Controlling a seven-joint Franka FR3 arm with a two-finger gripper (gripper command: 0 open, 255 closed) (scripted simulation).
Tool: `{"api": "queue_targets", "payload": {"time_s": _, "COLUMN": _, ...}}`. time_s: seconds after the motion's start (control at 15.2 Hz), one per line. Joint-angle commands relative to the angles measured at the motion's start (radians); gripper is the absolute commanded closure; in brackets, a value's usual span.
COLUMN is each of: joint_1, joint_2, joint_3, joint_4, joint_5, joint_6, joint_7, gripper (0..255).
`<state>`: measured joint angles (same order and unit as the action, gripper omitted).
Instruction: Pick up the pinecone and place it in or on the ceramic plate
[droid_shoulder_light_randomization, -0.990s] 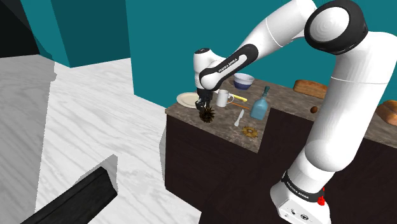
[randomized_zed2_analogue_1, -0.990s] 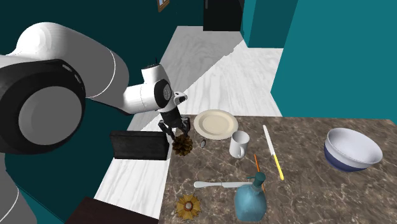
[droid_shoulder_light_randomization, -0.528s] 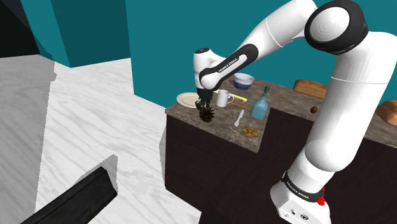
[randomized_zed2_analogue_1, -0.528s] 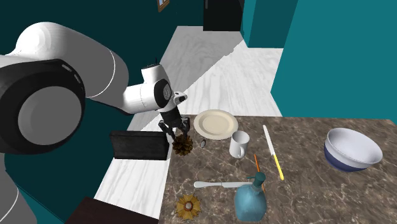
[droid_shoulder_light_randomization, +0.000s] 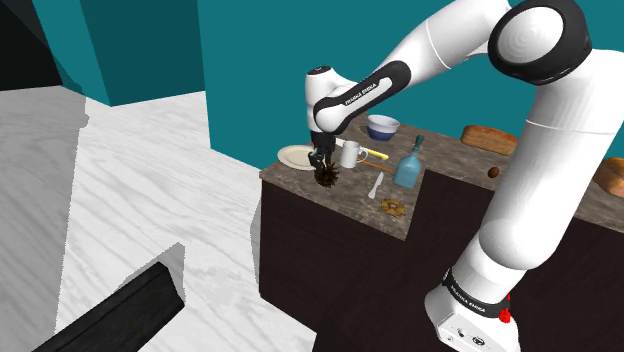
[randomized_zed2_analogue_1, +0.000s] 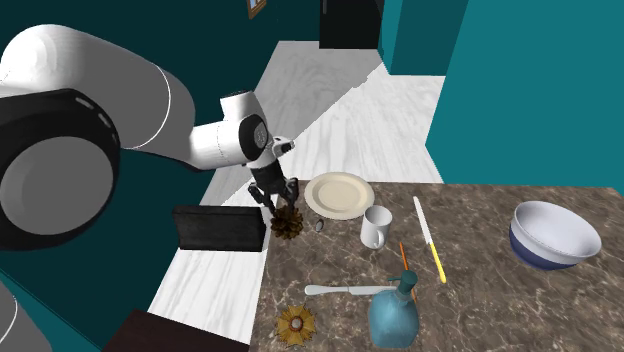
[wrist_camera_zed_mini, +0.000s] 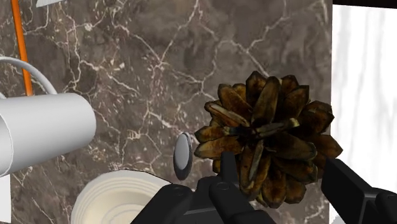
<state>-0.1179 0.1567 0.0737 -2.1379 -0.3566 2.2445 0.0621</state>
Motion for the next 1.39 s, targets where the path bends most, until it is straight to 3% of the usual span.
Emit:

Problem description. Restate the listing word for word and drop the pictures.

Completed exercise.
Controlling a seven-joint Franka FR3 arm with a two-finger gripper (gripper command: 0 open, 255 closed) (scripted simulation).
Tool: `{"api": "queue_targets", "payload": {"time_s": _, "COLUMN": _, ...}}`. time_s: seconds after the motion's start (control at 15.2 Hz), one per line. Joint-angle commands relative to the angles measured at the motion's start (radians); gripper is the absolute commanded closure; in brackets, a value's usual span.
COLUMN is each of: joint_1, joint_2, joint_3, joint_4, joint_5, joint_6, joint_7, gripper (0..255).
`<state>`: measured joint angles (same order and unit as the action, gripper omitted).
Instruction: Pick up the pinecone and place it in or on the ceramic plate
[droid_shoulder_light_randomization, -0.990s] 
[randomized_zed2_analogue_1, -0.990s] 
[droid_shoulder_light_randomization, -0.528s] 
[randomized_zed2_analogue_1, -0.528s] 
[droid_shoulder_light_randomization, +0.000s] 
[randomized_zed2_analogue_1, +0.000s] 
[wrist_camera_zed_mini, +0.000s] 
<state>-0.1179 0.1567 0.0737 -2.1379 -0.3566 2.2445 0.0621</state>
Motion for the next 1.39 s, targets where the path bends most, until it is straight to 3% of the usual span.
Emit:

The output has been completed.